Aim of the task –
The expected answer is the data below, retyped exactly.
----------------------------------------
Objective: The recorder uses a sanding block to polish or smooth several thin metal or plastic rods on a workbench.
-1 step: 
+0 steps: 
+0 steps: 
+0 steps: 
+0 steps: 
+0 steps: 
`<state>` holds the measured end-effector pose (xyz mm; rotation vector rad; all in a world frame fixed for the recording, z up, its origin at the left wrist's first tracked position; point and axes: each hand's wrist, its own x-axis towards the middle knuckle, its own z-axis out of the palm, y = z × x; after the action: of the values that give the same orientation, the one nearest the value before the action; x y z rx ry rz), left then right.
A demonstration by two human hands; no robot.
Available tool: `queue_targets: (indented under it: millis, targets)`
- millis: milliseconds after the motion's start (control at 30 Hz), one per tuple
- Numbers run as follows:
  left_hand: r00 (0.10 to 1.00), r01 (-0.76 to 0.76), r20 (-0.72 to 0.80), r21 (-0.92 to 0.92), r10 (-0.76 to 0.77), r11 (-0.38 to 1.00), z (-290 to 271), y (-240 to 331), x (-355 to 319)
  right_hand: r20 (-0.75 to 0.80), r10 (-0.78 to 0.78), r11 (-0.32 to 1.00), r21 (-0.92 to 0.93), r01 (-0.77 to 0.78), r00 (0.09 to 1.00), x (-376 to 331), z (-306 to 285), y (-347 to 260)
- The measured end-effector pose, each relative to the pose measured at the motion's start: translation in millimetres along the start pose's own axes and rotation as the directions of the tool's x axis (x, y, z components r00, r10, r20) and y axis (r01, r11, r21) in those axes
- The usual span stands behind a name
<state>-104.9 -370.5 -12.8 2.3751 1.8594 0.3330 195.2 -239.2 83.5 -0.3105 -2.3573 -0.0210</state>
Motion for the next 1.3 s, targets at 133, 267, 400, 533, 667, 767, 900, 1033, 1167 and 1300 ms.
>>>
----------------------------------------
Finished task –
Objective: The recorder uses a sanding block to polish or smooth several thin metal or plastic rods on a workbench.
-1 step: 
+0 steps: 
+0 steps: 
+0 steps: 
+0 steps: 
+0 steps: 
`<state>` holds the measured end-effector pose (xyz mm; rotation vector rad; all in a world frame fixed for the recording, z up, its origin at the left wrist's first tracked position; point and axes: each hand's wrist, its own x-axis towards the middle knuckle, its own z-axis out of the palm, y = z × x; after the action: of the values that give the same orientation, the one nearest the value before the action; x y z rx ry rz), left then right.
A demonstration by two human hands; no robot.
Available tool: `queue_targets: (indented under it: millis, targets)`
- millis: milliseconds after the motion's start (control at 30 Hz), one per tuple
- Numbers run as follows:
  left_hand: r00 (0.10 to 1.00), r01 (-0.76 to 0.76), r20 (-0.72 to 0.80), r21 (-0.92 to 0.92), r10 (-0.76 to 0.77), r11 (-0.38 to 1.00), z (-290 to 271), y (-240 to 331), x (-355 to 319)
  right_hand: r20 (-0.75 to 0.80), r10 (-0.78 to 0.78), r11 (-0.32 to 1.00), r21 (-0.92 to 0.93), r01 (-0.77 to 0.78), r00 (0.09 to 1.00), x (-376 to 331), z (-306 to 285), y (-347 to 260)
- The measured end-effector pose, each relative to the pose measured at the motion's start: translation in millimetres along the start pose's own axes and rotation as the directions of the tool's x axis (x, y, z components r00, r10, r20) and y axis (r01, r11, r21) in those axes
- The usual span stands behind a name
<state>-104.9 -370.5 -12.8 2.3751 1.8594 0.3330 195.2 -239.2 83.5 -0.3105 -2.3573 -0.0210</state>
Motion for the next 1.3 s, targets at 133, 267, 400, 533, 667, 767, 900, 1033, 1167 and 1300 ms.
>>>

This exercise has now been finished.